:: PROBLEM TO SOLVE ::
Pick out all lines with the word "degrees" from the records that follow.

━━━ EXTRACTED DATA ━━━

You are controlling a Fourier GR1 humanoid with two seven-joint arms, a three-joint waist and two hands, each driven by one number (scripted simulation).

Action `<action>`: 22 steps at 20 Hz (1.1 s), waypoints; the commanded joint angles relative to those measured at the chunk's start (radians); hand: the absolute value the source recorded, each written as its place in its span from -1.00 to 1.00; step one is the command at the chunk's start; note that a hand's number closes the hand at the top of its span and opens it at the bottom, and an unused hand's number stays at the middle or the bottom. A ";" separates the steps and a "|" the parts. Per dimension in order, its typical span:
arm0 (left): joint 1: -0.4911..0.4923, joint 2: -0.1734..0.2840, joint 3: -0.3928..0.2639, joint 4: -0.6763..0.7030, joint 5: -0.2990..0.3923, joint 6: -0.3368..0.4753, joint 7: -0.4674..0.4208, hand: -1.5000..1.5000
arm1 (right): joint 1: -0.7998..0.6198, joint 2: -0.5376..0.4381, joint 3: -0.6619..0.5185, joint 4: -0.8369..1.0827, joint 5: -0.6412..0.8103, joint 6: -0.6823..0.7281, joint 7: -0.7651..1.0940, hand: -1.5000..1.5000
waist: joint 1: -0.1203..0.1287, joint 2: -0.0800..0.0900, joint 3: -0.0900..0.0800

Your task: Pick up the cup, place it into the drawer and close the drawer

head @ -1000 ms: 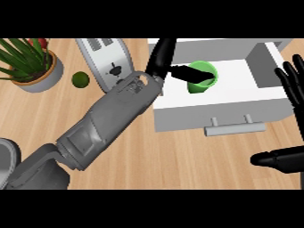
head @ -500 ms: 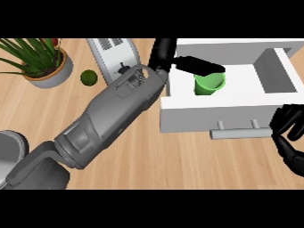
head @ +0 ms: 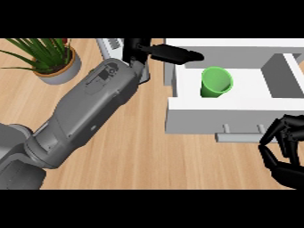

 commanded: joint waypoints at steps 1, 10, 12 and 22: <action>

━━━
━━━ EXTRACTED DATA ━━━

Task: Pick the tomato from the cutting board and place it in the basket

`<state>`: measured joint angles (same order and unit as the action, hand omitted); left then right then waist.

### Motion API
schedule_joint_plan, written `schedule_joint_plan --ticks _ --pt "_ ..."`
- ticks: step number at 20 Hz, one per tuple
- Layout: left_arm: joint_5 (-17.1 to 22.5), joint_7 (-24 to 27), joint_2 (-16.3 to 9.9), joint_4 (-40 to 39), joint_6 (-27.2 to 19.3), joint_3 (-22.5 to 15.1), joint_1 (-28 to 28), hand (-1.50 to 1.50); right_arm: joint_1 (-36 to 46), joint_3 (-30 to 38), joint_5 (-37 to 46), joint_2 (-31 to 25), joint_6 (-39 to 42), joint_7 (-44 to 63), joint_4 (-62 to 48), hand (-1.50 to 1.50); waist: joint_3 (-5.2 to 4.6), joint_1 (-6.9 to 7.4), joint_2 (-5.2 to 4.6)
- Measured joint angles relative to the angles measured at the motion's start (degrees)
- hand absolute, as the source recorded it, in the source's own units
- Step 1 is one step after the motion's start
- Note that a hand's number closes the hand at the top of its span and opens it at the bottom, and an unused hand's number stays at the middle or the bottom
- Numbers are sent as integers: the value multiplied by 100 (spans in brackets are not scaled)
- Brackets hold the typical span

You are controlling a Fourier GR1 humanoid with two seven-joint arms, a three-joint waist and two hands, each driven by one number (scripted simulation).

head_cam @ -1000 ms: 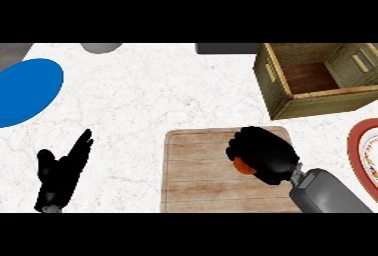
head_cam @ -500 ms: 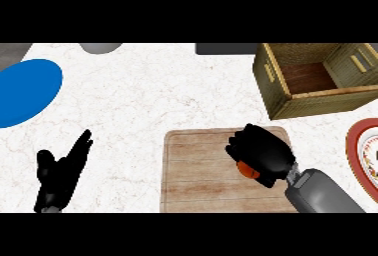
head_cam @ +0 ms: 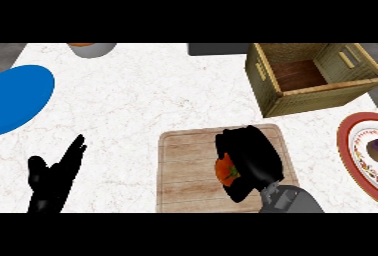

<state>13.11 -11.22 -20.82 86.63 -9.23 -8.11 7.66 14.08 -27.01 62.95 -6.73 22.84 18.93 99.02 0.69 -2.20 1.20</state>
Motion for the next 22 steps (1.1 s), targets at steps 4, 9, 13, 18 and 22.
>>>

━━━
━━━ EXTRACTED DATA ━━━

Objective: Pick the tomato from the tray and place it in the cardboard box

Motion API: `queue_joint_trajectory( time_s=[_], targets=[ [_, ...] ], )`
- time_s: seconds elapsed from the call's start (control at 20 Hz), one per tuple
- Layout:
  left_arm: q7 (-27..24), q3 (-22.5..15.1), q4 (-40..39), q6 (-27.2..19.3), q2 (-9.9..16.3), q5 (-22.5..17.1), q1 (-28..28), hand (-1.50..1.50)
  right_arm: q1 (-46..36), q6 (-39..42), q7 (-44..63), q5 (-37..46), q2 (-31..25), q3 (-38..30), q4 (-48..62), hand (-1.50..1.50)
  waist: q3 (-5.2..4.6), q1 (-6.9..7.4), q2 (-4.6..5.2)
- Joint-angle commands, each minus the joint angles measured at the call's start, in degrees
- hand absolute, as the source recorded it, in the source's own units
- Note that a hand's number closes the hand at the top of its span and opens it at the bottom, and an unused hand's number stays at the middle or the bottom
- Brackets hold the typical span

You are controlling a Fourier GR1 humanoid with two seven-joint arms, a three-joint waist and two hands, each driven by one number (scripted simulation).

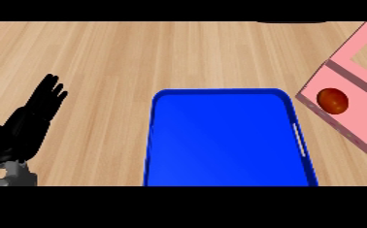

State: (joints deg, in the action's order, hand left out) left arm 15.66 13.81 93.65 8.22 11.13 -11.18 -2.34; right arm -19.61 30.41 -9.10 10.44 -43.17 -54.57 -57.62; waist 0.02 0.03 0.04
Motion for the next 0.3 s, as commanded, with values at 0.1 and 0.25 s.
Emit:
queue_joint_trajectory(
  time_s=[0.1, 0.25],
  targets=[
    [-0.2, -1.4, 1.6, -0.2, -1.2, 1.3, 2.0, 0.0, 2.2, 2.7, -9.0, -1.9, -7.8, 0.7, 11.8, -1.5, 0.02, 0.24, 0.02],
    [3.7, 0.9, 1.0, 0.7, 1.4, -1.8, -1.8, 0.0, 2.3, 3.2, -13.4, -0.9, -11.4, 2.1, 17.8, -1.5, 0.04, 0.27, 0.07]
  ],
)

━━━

:: TASK RESPONSE ::
- Measured joint angles relative to the angles measured at the motion's start (degrees)
- Joint-angle commands, each minus the joint angles measured at the call's start, in degrees

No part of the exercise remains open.